PROBLEM REQUIREMENTS
Write the listing out again exactly as it stands, with no images.

┌─ DATA SEGMENT

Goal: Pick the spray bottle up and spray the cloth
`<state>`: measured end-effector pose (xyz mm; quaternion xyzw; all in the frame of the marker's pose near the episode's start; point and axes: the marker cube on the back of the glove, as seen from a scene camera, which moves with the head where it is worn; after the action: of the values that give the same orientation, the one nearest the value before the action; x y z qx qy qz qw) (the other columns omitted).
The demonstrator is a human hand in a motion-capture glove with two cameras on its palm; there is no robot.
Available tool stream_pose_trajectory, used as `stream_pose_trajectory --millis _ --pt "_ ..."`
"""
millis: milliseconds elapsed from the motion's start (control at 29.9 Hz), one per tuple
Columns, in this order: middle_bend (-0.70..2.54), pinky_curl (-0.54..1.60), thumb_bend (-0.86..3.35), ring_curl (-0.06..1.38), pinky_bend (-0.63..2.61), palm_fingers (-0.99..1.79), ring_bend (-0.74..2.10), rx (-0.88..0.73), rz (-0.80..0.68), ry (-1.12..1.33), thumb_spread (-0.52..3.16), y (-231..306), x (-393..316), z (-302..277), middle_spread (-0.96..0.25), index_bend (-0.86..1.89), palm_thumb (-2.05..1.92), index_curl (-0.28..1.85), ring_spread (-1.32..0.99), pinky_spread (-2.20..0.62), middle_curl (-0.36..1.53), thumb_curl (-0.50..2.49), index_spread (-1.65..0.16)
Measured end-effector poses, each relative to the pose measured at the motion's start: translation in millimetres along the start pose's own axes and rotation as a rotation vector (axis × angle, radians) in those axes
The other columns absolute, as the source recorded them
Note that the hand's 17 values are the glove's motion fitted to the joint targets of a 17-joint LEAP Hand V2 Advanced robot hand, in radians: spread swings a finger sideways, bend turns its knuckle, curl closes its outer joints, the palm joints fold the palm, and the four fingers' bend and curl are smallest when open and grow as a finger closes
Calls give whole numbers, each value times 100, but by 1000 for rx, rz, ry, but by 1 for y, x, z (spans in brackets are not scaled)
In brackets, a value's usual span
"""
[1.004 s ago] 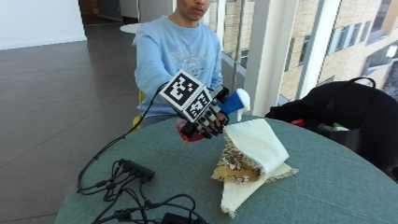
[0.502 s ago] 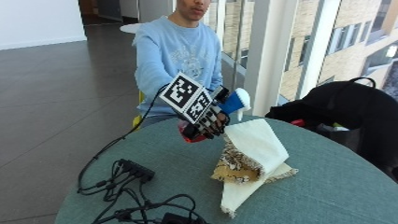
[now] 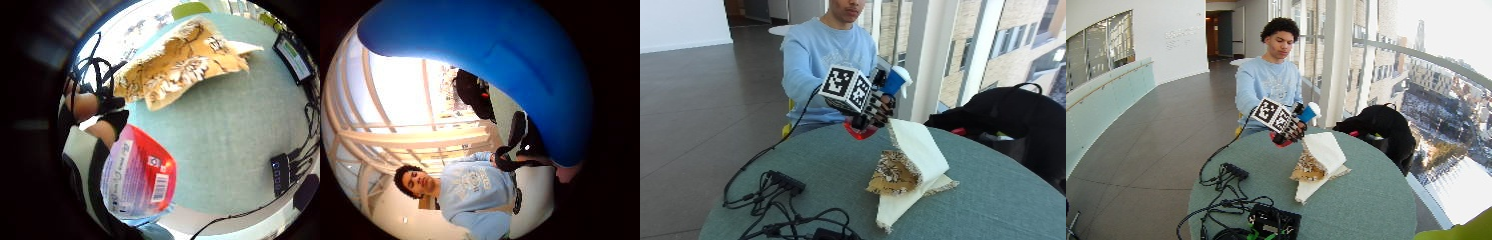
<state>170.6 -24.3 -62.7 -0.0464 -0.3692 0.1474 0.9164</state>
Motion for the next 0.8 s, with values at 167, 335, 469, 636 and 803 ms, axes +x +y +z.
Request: stream_pose_trajectory --millis 167,335,469,636,803 --pt "35 37 -2 39 19 107 57 56 -200 -58 92 -3 -54 36 -8 10 90 23 -7 7 48 60 -21" --pt "36 36 -2 39 18 104 54 86 -350 -124 93 -13 -95 92 -9 10 90 23 -7 8 48 60 -22" --pt "36 36 -2 38 17 103 54 105 -423 -189 94 -28 -110 144 -9 10 90 23 -7 7 48 59 -23" --pt "36 35 -2 38 18 103 52 140 -435 -233 95 -46 -105 188 -10 10 90 24 -8 7 48 59 -23" --pt "35 35 -2 38 18 102 52 143 -429 -243 96 -53 -99 208 -10 10 90 24 -8 7 48 58 -24"
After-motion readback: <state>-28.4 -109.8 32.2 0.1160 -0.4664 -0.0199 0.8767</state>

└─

REPLY
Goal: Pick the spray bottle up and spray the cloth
`<state>`: measured end-effector pose (xyz mm; quaternion xyzw; all in the frame of the marker's pose near the episode's start; point and axes: the marker cube on the back of the glove, as seen from a scene camera, which moves with the head where it is worn; after the action: of the values that give the same orientation, the one nearest the value before the action; x y z qx qy qz qw) (the other columns omitted).
The demonstrator is a human hand in a motion-capture glove with two cameras on its palm; there is no robot.
Available tool stream_pose_trajectory, used as `stream_pose_trajectory --millis _ --pt "_ ..."`
"""
millis: milliseconds elapsed from the motion's start (control at 29.9 Hz), one per tuple
Columns, in this order: middle_bend (-0.70..2.54), pinky_curl (-0.54..1.60), thumb_bend (-0.86..3.35), ring_curl (-0.06..1.38), pinky_bend (-0.63..2.61), palm_fingers (-0.99..1.79), ring_bend (-0.74..2.10), rx (-0.88..0.73), rz (-0.80..0.68), ry (-1.12..1.33), thumb_spread (-0.52..3.16), y (-231..306), x (-393..316), z (-302..277), middle_spread (-0.96..0.25), index_bend (-0.86..1.89), palm_thumb (-2.05..1.92), index_curl (-0.28..1.85), ring_spread (-1.32..0.99), pinky_spread (-2.20..0.62), middle_curl (-0.36..1.53), thumb_curl (-0.50..2.49), index_spread (-1.65..0.16)
Measured end-effector poses, each relative to the pose measured at the motion's start: translation in millimetres along the start pose's own axes and rotation as a rotation vector (axis × angle, radians) in those axes
The other columns absolute, as the source recorded them
Note that the hand's 17 values are the glove's motion fitted to the joint targets of a 17-joint LEAP Hand V2 Advanced robot hand, in radians: spread swings a finger sideways, bend turns its knuckle, curl closes its outer joints, the palm joints fold the palm, and the four fingers' bend and curl are smallest when open and grow as a finger closes
Calls give whole numbers, each value times 100, but by 1000 for rx, rz, ry, but by 1 for y, x, z (spans in brackets are not scaled)
In brackets, a value's usual span
"""
[1.004 s ago] 
[0.502 s ago] 
[now] 
<state>170.6 -24.3 -62.7 -0.0464 -0.3692 0.1474 0.9164</state>
Motion for the next 0.8 s, with values at 167, 335, 469, 636 and 803 ms, axes +x +y +z.
Request: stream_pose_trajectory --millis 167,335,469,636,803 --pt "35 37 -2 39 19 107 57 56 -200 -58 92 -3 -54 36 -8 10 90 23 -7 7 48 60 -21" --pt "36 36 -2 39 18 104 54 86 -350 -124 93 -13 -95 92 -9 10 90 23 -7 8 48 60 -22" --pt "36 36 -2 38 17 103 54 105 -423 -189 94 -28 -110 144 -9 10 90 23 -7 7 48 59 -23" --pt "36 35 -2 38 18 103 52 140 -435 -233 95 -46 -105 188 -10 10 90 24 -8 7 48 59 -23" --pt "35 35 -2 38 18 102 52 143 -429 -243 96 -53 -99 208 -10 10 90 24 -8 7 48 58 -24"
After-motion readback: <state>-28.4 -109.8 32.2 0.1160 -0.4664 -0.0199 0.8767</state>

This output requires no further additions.